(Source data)
%%
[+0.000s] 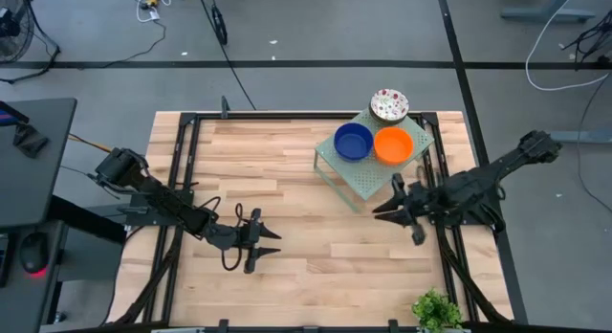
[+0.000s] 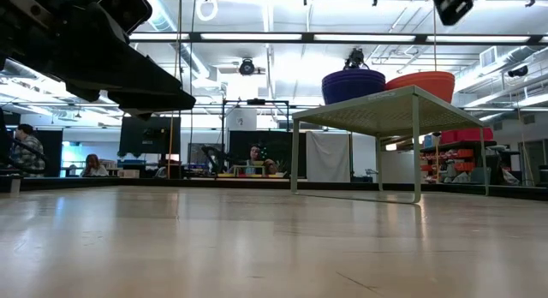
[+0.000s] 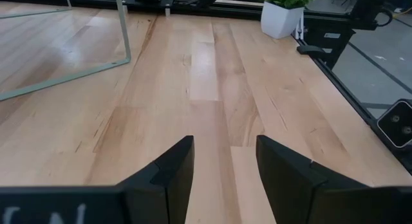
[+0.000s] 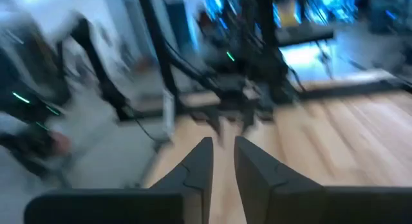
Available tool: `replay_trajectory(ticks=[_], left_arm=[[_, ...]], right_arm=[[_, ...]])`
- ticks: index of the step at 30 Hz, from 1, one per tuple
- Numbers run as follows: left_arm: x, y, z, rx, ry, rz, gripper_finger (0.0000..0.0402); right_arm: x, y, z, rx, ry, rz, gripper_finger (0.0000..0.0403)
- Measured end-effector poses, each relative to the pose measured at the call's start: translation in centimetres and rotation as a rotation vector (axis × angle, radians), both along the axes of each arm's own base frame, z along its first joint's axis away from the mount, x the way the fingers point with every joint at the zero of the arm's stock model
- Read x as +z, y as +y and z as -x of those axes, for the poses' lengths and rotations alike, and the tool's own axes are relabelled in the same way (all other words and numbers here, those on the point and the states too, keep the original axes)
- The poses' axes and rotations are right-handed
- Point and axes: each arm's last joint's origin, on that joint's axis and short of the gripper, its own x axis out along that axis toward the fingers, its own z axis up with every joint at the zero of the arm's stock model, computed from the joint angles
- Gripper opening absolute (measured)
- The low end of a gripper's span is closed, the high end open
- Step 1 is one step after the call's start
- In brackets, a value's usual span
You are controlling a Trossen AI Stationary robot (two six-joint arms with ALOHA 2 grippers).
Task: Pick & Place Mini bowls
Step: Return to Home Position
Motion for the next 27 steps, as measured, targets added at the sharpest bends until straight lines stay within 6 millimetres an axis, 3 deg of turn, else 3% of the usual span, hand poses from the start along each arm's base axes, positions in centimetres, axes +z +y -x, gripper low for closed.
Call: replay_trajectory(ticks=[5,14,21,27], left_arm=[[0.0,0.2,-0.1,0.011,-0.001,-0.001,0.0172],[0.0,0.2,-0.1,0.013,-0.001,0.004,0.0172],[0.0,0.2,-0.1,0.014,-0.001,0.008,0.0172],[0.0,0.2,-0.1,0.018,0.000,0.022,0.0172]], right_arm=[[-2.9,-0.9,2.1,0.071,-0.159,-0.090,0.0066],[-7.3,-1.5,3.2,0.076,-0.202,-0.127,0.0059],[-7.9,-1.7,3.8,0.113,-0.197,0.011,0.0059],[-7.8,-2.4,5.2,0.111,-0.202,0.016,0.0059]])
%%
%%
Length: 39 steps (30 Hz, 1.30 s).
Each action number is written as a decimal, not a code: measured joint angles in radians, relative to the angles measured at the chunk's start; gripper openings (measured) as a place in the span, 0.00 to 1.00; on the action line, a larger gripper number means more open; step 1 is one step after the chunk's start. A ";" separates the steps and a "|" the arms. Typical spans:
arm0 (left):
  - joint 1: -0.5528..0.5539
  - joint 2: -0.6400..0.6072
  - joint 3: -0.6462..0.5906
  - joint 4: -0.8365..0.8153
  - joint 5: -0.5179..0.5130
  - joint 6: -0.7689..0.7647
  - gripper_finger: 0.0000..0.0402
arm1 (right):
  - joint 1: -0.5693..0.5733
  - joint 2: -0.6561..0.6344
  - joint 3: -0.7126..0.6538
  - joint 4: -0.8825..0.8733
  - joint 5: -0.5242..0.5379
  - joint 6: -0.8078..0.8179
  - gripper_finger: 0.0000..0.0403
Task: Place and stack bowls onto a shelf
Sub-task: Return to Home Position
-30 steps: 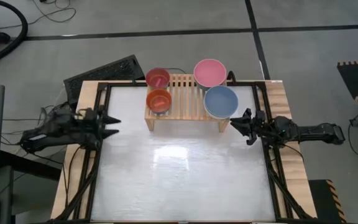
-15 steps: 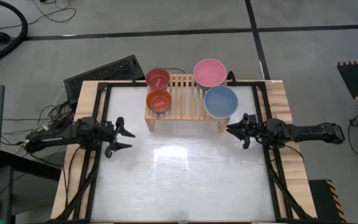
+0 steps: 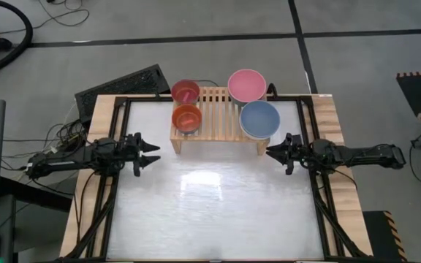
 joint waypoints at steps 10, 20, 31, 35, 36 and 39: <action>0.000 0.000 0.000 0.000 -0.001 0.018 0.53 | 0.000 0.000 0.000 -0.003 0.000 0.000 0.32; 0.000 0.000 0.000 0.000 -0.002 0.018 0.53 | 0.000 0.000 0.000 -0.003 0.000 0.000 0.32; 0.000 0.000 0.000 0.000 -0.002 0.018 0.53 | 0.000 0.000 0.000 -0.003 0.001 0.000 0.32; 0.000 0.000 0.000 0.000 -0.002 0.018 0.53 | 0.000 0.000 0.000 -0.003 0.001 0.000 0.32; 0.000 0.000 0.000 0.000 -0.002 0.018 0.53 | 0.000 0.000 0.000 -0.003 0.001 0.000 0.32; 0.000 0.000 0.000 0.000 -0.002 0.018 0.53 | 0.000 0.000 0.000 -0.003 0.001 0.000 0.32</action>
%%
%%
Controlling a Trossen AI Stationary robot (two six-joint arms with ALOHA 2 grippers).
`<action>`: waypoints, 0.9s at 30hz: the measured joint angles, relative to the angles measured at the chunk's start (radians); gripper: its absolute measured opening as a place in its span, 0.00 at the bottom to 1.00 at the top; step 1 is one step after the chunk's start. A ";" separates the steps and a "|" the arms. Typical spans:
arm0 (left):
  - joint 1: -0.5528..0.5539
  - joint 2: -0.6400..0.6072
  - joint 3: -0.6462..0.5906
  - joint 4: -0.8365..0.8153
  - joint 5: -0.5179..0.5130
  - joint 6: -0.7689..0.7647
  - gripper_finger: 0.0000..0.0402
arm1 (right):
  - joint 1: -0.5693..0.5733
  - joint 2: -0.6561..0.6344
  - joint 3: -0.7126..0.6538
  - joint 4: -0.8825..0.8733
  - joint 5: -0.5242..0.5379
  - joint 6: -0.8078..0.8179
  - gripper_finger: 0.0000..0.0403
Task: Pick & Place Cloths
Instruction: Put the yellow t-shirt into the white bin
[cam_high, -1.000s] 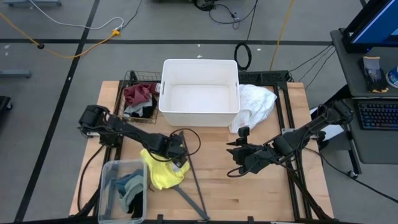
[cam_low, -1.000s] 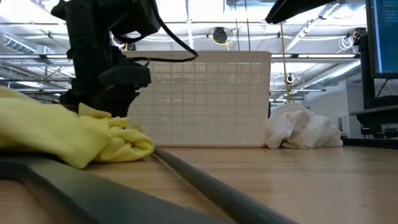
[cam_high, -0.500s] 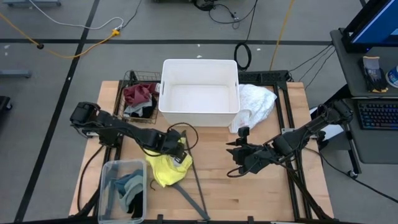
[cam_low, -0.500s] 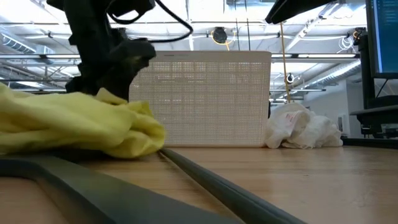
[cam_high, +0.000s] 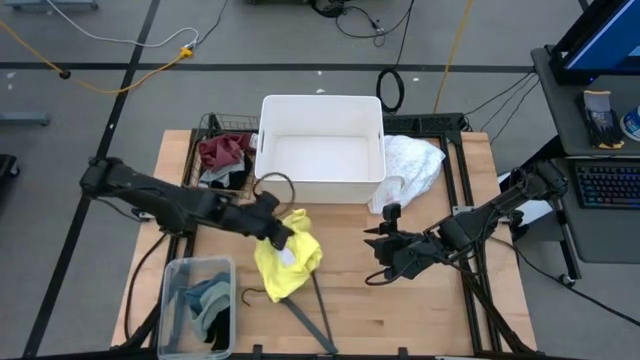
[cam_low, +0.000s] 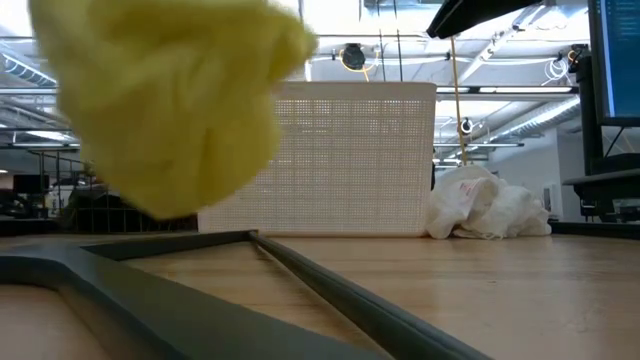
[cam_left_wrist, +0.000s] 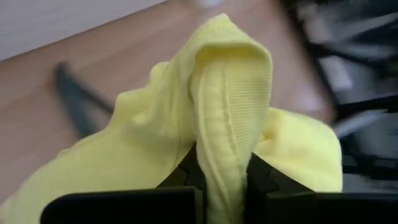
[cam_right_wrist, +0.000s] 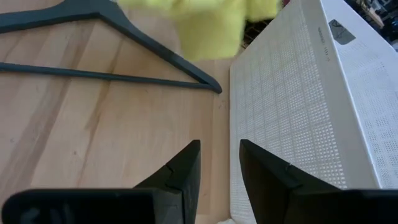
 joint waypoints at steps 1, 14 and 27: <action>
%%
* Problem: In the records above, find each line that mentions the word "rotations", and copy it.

* Answer to this exercise:
- Read x as +z, y as +y and z as -x of those axes, for the poses' lengths and rotations alike, and the tool's own axes are relabelled in the same way (all other words and numbers here, those on the point and the states too, keep the original axes)
- The poses' axes and rotations are right-handed

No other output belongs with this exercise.